— WHAT THE TASK ASKS —
Every line from the one bearing "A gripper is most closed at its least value" through the last line of the entries should be printed exactly, with no other output.

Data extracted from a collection
━━━━━━━━━━

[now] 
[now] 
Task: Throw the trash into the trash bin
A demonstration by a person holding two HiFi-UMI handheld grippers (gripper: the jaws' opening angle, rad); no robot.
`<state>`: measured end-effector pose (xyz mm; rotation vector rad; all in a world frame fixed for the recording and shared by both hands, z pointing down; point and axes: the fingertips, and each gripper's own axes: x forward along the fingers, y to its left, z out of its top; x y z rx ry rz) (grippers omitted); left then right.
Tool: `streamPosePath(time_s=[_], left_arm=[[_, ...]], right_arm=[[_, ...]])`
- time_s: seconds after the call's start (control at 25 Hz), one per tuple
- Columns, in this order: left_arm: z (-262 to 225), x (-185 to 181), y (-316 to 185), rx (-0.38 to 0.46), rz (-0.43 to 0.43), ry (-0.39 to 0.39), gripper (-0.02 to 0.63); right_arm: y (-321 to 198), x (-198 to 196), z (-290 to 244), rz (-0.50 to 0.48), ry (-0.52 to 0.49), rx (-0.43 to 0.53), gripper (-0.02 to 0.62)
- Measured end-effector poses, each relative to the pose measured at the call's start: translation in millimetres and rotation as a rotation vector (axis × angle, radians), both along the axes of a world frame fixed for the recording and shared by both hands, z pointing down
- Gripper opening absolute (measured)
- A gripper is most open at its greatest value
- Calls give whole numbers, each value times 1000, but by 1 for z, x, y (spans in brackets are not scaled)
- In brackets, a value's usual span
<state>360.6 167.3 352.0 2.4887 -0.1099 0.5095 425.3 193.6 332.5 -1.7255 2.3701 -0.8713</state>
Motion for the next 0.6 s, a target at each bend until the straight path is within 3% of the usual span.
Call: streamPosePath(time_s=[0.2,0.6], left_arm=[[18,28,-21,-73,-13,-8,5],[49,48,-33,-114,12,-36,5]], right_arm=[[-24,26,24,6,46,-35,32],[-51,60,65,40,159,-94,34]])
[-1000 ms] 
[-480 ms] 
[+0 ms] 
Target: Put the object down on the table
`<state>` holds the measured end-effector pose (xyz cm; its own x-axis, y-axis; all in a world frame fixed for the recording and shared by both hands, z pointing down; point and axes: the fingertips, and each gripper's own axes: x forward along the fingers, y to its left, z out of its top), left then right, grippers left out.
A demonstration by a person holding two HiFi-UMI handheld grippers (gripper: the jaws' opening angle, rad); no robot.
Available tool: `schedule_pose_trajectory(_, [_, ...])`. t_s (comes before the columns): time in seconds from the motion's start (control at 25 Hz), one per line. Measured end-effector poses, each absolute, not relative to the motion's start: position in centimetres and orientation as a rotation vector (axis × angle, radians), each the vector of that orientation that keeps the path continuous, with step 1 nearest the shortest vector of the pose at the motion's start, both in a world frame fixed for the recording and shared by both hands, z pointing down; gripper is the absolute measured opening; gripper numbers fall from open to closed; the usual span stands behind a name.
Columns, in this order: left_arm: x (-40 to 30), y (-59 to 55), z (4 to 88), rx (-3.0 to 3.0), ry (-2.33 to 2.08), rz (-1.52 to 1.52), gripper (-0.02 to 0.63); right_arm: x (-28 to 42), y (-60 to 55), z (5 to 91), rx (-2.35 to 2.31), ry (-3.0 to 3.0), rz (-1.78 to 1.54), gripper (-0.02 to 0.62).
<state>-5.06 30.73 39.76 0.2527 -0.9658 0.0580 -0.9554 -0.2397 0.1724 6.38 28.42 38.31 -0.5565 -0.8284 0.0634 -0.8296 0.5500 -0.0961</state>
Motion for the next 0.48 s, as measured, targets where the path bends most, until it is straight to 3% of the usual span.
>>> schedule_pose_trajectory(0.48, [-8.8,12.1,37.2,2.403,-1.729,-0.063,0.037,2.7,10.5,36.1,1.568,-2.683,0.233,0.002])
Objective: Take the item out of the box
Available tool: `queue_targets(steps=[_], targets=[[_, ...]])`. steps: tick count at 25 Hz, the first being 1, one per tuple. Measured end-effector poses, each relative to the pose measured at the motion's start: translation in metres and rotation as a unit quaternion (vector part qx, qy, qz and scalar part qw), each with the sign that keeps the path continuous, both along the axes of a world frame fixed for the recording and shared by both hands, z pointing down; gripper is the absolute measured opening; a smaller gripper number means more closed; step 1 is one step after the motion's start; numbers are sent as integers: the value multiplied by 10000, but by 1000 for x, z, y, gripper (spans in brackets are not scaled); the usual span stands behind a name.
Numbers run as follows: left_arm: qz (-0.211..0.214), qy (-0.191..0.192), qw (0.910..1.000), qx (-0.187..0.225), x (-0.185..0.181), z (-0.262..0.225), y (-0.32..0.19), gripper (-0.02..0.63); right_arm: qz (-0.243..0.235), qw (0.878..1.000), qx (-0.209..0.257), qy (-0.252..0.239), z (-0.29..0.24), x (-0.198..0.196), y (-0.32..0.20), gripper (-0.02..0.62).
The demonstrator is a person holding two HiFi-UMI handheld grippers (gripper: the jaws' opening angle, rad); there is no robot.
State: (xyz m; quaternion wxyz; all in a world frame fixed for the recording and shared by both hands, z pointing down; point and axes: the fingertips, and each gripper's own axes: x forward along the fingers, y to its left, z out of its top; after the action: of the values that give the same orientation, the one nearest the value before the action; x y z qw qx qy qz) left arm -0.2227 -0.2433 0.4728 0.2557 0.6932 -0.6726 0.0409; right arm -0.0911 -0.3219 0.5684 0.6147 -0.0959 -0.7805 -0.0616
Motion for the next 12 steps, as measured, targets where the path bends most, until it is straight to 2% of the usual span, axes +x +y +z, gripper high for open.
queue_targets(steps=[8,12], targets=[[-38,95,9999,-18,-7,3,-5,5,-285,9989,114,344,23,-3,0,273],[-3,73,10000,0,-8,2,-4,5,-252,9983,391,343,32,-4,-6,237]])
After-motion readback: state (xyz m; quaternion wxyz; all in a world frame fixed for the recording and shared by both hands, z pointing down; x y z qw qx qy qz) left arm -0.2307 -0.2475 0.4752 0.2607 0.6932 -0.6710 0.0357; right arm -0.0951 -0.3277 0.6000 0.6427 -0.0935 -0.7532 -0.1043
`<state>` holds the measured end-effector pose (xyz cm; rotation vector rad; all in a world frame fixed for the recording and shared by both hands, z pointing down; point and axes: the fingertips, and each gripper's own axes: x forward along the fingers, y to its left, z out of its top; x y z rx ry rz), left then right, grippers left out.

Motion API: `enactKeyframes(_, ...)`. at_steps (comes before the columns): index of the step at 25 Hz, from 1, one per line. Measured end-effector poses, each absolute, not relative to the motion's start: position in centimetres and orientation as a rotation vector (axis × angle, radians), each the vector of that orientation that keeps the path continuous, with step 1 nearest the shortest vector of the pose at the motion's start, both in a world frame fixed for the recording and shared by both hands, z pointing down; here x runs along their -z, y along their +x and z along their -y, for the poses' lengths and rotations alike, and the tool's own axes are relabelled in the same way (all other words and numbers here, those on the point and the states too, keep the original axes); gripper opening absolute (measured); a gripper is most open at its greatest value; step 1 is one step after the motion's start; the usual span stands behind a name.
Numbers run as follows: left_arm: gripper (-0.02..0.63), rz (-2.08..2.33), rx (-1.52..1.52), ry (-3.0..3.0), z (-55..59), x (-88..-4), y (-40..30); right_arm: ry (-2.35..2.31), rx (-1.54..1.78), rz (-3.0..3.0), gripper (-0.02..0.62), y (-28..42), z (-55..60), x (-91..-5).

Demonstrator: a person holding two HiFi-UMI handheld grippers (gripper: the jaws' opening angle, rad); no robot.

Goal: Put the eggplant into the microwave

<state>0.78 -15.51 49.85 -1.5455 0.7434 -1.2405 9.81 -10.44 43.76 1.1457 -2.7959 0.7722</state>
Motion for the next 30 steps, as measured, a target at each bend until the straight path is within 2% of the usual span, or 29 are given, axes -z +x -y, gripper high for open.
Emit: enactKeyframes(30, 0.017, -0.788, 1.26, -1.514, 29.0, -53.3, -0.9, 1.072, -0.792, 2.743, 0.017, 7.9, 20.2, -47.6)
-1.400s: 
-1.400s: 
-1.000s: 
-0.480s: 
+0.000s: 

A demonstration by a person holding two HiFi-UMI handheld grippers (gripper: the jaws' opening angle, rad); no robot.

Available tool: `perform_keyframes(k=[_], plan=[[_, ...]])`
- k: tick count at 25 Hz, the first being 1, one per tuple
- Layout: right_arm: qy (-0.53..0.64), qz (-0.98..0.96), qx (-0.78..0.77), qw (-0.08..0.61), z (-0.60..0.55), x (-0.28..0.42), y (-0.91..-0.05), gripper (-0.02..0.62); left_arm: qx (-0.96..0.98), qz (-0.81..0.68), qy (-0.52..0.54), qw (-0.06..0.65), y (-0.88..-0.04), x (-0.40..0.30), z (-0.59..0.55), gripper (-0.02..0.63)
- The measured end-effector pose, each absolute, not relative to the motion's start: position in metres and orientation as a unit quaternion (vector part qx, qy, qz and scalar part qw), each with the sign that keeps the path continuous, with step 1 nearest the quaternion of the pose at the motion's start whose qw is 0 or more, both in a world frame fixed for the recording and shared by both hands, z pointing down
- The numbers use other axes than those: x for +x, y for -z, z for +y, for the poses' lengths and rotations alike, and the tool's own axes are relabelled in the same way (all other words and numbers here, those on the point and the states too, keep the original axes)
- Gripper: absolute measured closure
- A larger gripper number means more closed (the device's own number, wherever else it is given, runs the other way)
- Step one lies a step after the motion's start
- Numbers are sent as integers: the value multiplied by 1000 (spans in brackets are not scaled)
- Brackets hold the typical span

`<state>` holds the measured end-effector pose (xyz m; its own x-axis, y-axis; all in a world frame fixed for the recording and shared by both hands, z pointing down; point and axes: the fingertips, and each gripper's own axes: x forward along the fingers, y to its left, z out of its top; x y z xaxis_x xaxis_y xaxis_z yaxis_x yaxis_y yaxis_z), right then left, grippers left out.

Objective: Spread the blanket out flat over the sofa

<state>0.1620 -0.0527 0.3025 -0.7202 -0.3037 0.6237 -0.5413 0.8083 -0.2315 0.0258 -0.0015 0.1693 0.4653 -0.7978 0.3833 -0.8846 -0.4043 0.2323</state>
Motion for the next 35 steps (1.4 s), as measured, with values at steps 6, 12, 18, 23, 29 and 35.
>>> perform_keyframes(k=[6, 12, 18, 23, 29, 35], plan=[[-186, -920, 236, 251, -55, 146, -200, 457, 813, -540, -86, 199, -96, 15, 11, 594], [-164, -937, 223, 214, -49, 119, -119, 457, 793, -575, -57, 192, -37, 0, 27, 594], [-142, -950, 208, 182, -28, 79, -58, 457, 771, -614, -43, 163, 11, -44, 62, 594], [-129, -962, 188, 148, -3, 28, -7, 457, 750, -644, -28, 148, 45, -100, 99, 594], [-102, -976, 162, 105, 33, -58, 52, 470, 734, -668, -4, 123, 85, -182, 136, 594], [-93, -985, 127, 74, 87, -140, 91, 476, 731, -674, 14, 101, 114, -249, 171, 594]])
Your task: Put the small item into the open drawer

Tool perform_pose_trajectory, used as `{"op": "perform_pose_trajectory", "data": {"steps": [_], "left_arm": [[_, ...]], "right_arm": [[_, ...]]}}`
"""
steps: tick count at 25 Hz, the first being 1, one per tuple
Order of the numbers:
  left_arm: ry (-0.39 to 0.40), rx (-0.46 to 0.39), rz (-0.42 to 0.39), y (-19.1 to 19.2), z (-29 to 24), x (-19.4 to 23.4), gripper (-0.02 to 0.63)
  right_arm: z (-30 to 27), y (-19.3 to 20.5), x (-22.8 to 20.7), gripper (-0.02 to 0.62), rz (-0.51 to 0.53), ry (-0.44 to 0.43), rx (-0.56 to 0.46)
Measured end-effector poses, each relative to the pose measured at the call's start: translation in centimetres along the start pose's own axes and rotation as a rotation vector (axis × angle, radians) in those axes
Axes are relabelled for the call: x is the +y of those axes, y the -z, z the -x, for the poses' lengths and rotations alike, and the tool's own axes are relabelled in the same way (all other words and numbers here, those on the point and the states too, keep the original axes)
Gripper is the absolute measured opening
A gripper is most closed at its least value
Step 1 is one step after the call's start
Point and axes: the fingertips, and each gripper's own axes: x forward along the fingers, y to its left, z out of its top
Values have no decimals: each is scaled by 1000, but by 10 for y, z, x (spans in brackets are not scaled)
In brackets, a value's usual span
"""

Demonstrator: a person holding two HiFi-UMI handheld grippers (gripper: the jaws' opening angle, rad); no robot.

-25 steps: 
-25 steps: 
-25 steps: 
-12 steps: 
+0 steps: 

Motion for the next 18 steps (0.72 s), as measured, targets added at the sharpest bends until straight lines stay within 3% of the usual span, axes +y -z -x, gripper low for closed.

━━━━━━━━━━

— EXERCISE SOLUTION —
A gripper is most closed at its least value
Step 1 is one step after the call's start
Point and axes: the fingertips, and each gripper's own axes: x forward along the fingers, y to its left, z out of its top
Values have no decimals: each is scaled by 1000, but by 10 for y, z, x (spans in brackets are not scaled)
In brackets, a value's usual span
"""

Demonstrator: a person holding two HiFi-UMI handheld grippers (gripper: the jaws' opening angle, rad); no robot.

-25 steps: 
-25 steps: 
-25 steps: 
-12 steps: 
+0 steps: 

Motion for the next 18 steps (0.72 s), as measured, targets added at the sharpest bends until straight lines stay within 3% of the usual span, axes +y -z -x, gripper low for closed.

The reply is now complete.